In Grafana, select the Explore menu → Pyroscope data source, and you can check the collected profile data as a flame graph. The Push mode app is shown as echo.server, and the Pull mode app as pull.golang.app.

5. Data Collection

5.1 Push Mode: SDK Integration

Push mode is a method where you add the Pyroscope Go SDK to the application and send profile data directly to the Pyroscope server.

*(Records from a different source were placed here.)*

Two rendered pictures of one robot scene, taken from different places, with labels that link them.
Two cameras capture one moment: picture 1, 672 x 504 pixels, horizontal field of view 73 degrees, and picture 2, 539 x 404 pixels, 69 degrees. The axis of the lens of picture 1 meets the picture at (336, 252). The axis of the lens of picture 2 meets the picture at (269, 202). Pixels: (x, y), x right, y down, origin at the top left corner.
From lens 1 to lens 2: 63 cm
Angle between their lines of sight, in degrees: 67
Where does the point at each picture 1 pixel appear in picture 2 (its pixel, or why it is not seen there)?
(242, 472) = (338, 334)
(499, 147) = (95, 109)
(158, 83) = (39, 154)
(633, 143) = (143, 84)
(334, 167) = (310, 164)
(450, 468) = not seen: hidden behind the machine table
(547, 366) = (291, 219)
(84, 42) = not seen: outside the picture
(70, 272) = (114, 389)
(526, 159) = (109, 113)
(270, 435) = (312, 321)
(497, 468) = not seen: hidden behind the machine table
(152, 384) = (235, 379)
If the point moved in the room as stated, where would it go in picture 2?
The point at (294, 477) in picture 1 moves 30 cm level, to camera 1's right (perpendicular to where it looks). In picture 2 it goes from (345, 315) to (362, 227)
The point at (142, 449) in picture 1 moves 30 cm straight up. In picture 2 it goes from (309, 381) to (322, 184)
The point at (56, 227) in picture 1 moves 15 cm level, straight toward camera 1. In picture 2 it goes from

5.1.1 Installing and Basic Setup of the SDK

> go get github.com/grafana/pyroscope-go

When you initialize the profiler with pyroscope.Start(), it continuously sends data of the configured profile types to the Pyroscope server while the application is running.

package main

import (
	"log"
	"os"
	"runtime"

	"github.com/grafana/pyroscope-go"
)

func main() {
	// mutex/blocking profiles are disabled by default, so enable them explicitly
	runtime.SetMutexProfileFraction(5)
	runtime.SetBlockProfileRate(5)

	profiler, err := pyroscope.Start(pyroscope.Config{
		ApplicationName: "simple.golang.app",       // the name shown in the Pyroscope UI
		ServerAddress:   "http://localhost:4040",    // the Pyroscope server address
		Logger:          pyroscope.StandardLogger,
		Tags:            map[string]string{"hostname": os.Getenv("HOSTNAME")},
		ProfileTypes: []pyroscope.ProfileType{
			pyroscope.ProfileCPU,           // CPU profile
			pyroscope.ProfileAllocObjects,  // memory allocation count
			pyroscope.ProfileAllocSpace,    // memory allocation size
			pyroscope.ProfileInuseObjects,  // number of objects currently in use
			pyroscope.ProfileInuseSpace,    // size of memory currently in use
			pyroscope.ProfileGoroutines,    // goroutines
			pyroscope.ProfileMutexCount,    // mutex contention count
			pyroscope.ProfileMutexDuration, // mutex contention time
			pyroscope.ProfileBlockCount,    // blocking count
			pyroscope.ProfileBlockDuration, // blocking time
		},
	})
	if err != nil {
		log.Fatalf("failed to start pyroscope: %v", err)
	}
	defer profiler.Stop() // send the last profile data on shutdown
}

5.1.2 Key Configuration Items

FieldDescriptionDefault
ApplicationNamethe application name shown in the Pyroscope UI(required)
ServerAddressthe Pyroscope server URL(required)
Tagsmetadata tags to add to the profile datanil
ProfileTypesthe list of profile types to collectCPU + Alloc + Inuse
Loggerthe logging interfacenil
DisableGCRunsdisable GC runs (reduces CPU overhead)false

5.1.3 Profiling Labels (TagWrapper)

Note: Profiling Labels can be used only in Push mode. In Pull mode, only the default stack traces provided by pprof are collected, so custom label tagging is impossible. This is the biggest functional difference between Push/Pull mode.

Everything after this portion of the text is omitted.